2010 Annual Report
1a.Objectives (from AD-416)
1. Determine the extent to which dietary antioxidants alter obesity-induced and/or exercise-induced changes in mitochondrial function and insulin sensitivity.
Sub-objective 1A. Determine the influence of anti-oxidant supplementation on changes in insulin sensitivity induced in the rat by high dietary fat and exercise.
Sub-objective 1B. Determine the degree to which anti-oxidant supplementation alters exercise-induced changes in insulin sensitivity and mitochondrial function responses of overweight/obese individuals.
2. Identify sites and causes of obesity-induced and exercise-induced oxidative stress.
Sub-objective 2A. Determine the effects of obesity and exercise on the temporal and cellular activation of the nuclear factor (erythroid-derived 2)-like 2 (Nrf-2)/Anti-oxidant Response Element pathway.
Sub-objective 2B. Identify and characterize obesity-induced and exercise-induced oxidative changes to insulin signaling pathway proteins.
3. Identify, characterize and compare sites of obesity-induced versus exercise-induced mitochondrial respiratory changes.
Sub-objective 3A. Determine the degree to which anti-oxidant supplementation blunts exercised-induced and obesity-induced changes in mitochondria.
1b.Approach (from AD-416)
In order to complete the objectives of this proposal, we will utilize a combination of studies in humans, rodents that examine physiologic, metabolomic, genetic, and proteomic endpoints.
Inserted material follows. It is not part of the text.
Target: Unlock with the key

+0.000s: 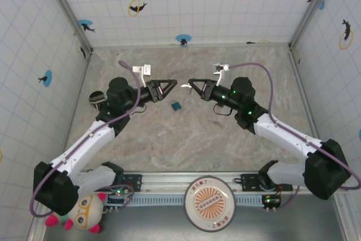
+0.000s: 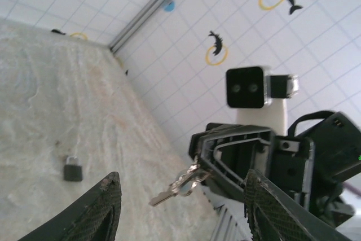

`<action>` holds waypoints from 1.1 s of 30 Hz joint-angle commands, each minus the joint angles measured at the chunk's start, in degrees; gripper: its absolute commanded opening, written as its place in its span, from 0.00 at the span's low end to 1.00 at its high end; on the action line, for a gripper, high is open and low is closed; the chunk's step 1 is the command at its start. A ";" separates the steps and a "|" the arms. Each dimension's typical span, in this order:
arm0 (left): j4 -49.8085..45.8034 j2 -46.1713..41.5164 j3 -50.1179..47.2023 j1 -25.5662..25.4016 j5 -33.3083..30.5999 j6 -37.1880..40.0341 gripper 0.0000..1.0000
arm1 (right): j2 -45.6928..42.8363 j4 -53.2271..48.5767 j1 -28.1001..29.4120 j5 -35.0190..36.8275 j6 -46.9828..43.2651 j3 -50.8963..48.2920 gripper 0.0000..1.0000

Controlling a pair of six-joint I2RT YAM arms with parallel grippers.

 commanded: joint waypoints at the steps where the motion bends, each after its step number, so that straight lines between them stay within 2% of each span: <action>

In Objective 1, we will perform studies in humans and rodents to determine how antioxidant (vitamin E and vitamin C) supplementation affects insulin responses to exercise and obesity. The study in humans will involve analysis of exercise adaptation and insulin responses in previously untrained individuals and if antioxidant supplementation either enhances or negates these adaptations. Rodent studies will further examine molecular mechanisms underlying these adaptations.
In Objective 2, we will determine the extent to which obesity, exercise, and anti-oxidant supplementation alter redox balance in animals and specific cells and to identify specific proteins whose thiol redox status is altered in obesity, exercise, and anti-oxidant supplementation. These studies will utilize transgenic mouse models and proteomic approaches.
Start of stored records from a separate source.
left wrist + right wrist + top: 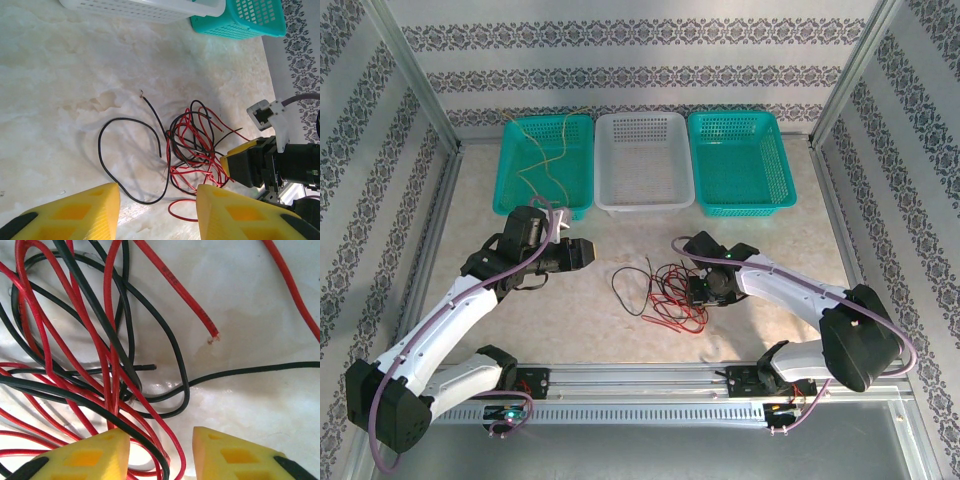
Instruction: Untangle the cables
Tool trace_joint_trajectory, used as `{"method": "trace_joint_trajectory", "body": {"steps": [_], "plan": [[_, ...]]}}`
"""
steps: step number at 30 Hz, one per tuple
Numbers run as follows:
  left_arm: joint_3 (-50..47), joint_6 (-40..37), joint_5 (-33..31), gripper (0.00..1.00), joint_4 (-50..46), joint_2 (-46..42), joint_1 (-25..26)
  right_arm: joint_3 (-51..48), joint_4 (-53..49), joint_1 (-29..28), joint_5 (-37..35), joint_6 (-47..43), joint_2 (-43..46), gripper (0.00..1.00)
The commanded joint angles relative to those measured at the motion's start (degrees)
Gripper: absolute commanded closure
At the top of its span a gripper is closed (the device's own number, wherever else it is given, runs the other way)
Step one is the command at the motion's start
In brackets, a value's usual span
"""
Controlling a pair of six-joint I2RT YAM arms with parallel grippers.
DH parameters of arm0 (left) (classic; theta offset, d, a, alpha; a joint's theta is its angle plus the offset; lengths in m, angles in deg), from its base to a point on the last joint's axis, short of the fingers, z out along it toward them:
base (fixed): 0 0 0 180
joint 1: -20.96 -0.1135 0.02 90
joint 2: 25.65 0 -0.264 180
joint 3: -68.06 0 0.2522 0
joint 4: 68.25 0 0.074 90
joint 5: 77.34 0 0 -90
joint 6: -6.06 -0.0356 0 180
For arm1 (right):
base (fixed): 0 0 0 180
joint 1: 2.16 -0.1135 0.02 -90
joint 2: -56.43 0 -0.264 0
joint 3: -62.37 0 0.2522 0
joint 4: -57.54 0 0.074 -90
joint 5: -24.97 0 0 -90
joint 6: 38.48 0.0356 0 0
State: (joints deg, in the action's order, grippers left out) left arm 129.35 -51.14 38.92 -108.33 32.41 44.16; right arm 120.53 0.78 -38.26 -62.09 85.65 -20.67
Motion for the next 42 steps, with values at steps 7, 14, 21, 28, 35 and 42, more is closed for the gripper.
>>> {"method": "trace_joint_trajectory", "body": {"steps": [7,14,21,28,35,42], "plan": [[1.03,0.67,-0.06,0.58,2.31,0.26,0.53,-0.66,1.17,0.44,0.39,-1.05,1.69,0.81],[1.93,1.58,1.73,0.58,5.59,1.02,0.63,5.19,-1.71,-1.34,-1.57,-1.68,9.97,1.00],[1.84,5.48,6.13,0.58,16.70,3.65,3.42,13.46,-0.65,-4.38,-2.69,-2.05,19.43,1.00],[5.00,3.43,7.61,0.49,23.23,7.18,9.65,20.29,1.79,-6.59,-2.44,-2.85,22.77,1.00],[6.96,4.19,8.53,0.45,26.75,10.86,10.75,26.29,3.90,-7.82,-3.06,-3.28,23.51,1.00],[5.41,5.16,10.83,0.44,34.02,9.86,12.96,29.00,5.30,-7.76,-8.88,-2.51,23.31,1.00]]}}
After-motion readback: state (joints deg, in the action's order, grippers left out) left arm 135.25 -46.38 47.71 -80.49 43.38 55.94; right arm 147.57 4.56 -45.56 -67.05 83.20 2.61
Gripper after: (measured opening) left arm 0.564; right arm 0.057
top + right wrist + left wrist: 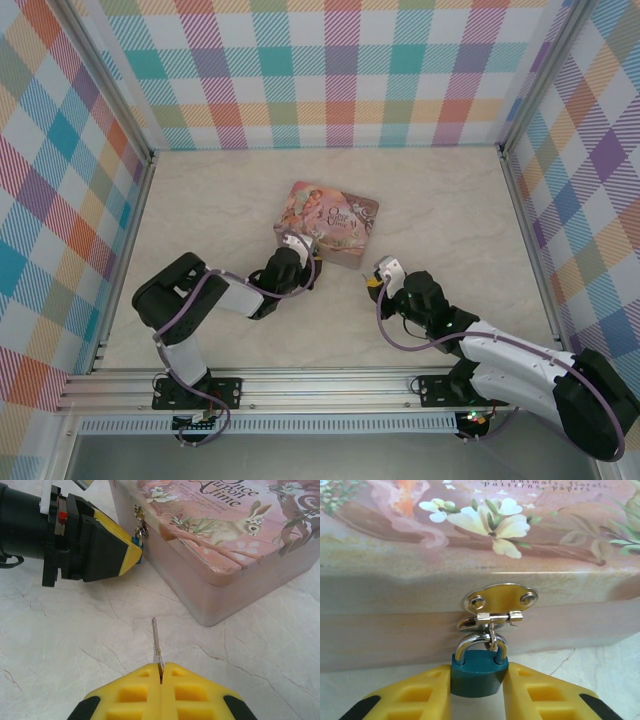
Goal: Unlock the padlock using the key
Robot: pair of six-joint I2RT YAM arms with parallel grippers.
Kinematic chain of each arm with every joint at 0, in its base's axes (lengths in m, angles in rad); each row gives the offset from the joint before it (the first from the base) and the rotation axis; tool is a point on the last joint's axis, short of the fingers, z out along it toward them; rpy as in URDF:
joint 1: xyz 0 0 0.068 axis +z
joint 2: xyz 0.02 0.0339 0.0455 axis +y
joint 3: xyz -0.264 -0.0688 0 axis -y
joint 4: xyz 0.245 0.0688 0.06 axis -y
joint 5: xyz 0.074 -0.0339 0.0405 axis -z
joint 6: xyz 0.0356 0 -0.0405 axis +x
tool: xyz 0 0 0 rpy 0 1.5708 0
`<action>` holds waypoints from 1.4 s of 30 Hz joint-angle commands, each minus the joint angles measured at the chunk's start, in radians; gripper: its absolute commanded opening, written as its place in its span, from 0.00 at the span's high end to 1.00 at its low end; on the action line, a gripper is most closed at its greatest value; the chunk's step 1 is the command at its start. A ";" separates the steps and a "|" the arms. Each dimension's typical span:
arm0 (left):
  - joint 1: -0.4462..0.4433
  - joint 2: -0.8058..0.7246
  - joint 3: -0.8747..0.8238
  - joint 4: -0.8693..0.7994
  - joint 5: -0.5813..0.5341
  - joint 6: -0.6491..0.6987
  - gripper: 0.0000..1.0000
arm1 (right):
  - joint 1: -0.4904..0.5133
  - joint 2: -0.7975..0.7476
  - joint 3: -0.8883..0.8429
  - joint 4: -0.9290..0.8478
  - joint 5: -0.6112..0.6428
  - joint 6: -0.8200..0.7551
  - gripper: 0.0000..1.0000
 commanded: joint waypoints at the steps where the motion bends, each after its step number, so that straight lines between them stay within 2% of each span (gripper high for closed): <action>1: -0.007 -0.071 0.049 -0.127 0.024 -0.078 0.71 | -0.007 -0.006 -0.016 0.002 -0.008 0.014 0.95; 9: -0.007 -0.113 0.115 -0.302 0.040 -0.157 0.73 | -0.006 0.001 -0.016 0.010 -0.023 0.018 0.95; 22: -0.007 -0.132 0.171 -0.407 0.067 -0.231 0.73 | -0.008 0.069 -0.012 0.063 -0.053 0.021 0.95; 33: -0.008 -0.135 0.233 -0.535 0.081 -0.398 0.76 | -0.008 0.288 0.022 0.237 -0.107 0.023 0.96; 37: -0.008 -0.147 0.227 -0.543 0.091 -0.464 0.73 | -0.007 0.400 0.059 0.294 -0.136 0.015 0.97; 42: -0.008 -0.151 0.232 -0.554 0.114 -0.541 0.76 | -0.002 0.532 0.120 0.370 -0.163 0.006 0.97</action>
In Objective 3, we will determine the extent to which obesity, exercise, and anti-oxidant supplementation alter mitochondrial function. These studies will utilize rat models of exercise and obesity. Whole tissue and isolated mitochondria will be studied for changes in total mitochondrial content, mitochondrial gene expression, and respiration, and mitochondrial enzyme activities.
This is the annual report for the new OSQR-approved Project 5450-51000-048-00D that replaces Project 5450-51000-042-00D. (See separate annual report terminating that project.)
One focus of this project is to determine the extent to which anti-oxidant supplementation alters obesogenic diabetes as well as the positive, insulin-sensitizing and mitochondrial effects of exercise. Another focus is to determine how oxidative stress signaling may be a positive and/or negative response to obesity and exercise depending on the target tissues and proteins. During this time, we have been working on Objective 1 and Objective 2.
For Obj. 1, we have performed initial experiments demonstrating the utility of the obese-prone Sprague-Dawley rat as a model for obesity-induced insulin resistance. Our next step is to induce obesity in these animals in the presence of vitamin E and vitamin C and to determine the extent to which this supplementation prevents insulin resistance. We are also developing the protocol manual for our clinical study evaluating the effects of anti-oxidants upon exercise adaptation in humans.
Using tissues from obese versus lean animals we demonstrated that the activity of the oxidant response protein methionine sulfoxide reductase is reduced in the adipose of obese animals and that levels of methionine sulfoxide modified proteins are also reduced. These data are important since methionine sulfoxidation regulates intracellular signaling and thus opens an avenue identifying changes in targets of oxidative stress and how they are altered by obesity. This work will be submitted for publication.
For Obj.2, we are waiting to start the transgenic colony proposed owing to infection of the mice at the provider’s facility. We will have to regenerate the line from the infected animals via a third party (e.g. Jackson Labs) that specializes in this procedure. In the mean time, we are pursuing an alternate strategy in which we are using transgenic mice lacking the anti-oxidant response pathway to determine whether they are unable to effectively adapt to exercise. We have begun preliminary proteomic studies to identify sites of oxidative damage to phosphatases (PTEN and PTP1B) involved in insulin signaling.